Tingkat resiko dalam Perizinan Berusaha Berbasis Resiko yang dikaitkan dengan KBLI atas kegiatan atau bidang usaha yang akan dilakukan oleh Pelaku Usaha dibagi menjadi tingkat resiko rendah, menengah rendah, menengah tinggi dan tinggi.
Pada Perizinan Berusaha Berbasis Risiko yang terdiri dari NIB, Izin, dan Sertifikat Standar. Lembaga OSS menerbitkan NIB berdasarkan: a. Tingkat risiko b. Ketentuan bidang usaha penanaman modal c. Ketentuan minimum investasi d.

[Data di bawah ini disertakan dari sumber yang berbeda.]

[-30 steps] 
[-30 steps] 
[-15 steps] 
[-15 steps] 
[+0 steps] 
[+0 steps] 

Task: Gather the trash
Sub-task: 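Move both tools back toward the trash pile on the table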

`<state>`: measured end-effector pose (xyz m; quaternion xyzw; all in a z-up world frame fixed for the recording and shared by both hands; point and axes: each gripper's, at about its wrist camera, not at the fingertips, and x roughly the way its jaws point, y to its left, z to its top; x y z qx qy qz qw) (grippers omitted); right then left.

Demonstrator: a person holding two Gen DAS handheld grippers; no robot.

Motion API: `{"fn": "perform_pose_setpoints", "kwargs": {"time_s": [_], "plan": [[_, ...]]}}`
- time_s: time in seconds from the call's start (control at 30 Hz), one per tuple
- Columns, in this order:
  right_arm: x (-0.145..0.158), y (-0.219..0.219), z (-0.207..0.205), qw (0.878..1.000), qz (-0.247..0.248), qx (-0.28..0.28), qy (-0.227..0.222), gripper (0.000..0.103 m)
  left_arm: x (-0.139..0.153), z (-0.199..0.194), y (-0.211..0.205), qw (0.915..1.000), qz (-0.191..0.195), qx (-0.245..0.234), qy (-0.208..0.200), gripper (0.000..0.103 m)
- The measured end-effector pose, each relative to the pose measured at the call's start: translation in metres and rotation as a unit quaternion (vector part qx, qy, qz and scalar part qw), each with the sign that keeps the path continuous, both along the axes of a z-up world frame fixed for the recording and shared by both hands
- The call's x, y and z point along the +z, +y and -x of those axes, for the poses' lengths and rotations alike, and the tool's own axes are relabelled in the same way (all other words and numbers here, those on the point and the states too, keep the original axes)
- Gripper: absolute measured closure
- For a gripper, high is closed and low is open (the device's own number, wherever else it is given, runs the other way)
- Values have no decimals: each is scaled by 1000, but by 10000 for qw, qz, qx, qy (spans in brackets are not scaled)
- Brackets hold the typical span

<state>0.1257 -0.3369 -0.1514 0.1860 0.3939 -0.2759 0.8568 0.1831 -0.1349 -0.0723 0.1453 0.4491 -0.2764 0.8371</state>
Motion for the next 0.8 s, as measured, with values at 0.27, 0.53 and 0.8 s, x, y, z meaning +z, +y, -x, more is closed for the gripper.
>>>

Ketentuan permodalan
B. Perizinan Berusaha Untuk Menunjang Kegiatan Usaha Pelaku usaha dapat mengajukan permohonan Perizinan Berusaha Untuk Menunjang Kegiatan Usaha yang mencakup standar usaha atau standar produk yang dapat diajukan sebelum atau sesudah tahap operasional dan komersial sesuai dengan ketentuan Kementerian sebagaimana diatur dalam Pasal 8 BKPM 4/2021. Standar Produk yang diajukan diterbitkan oleh Lembaga OSS atas nama menteri/kepala lembaga pemerintah non kementerian.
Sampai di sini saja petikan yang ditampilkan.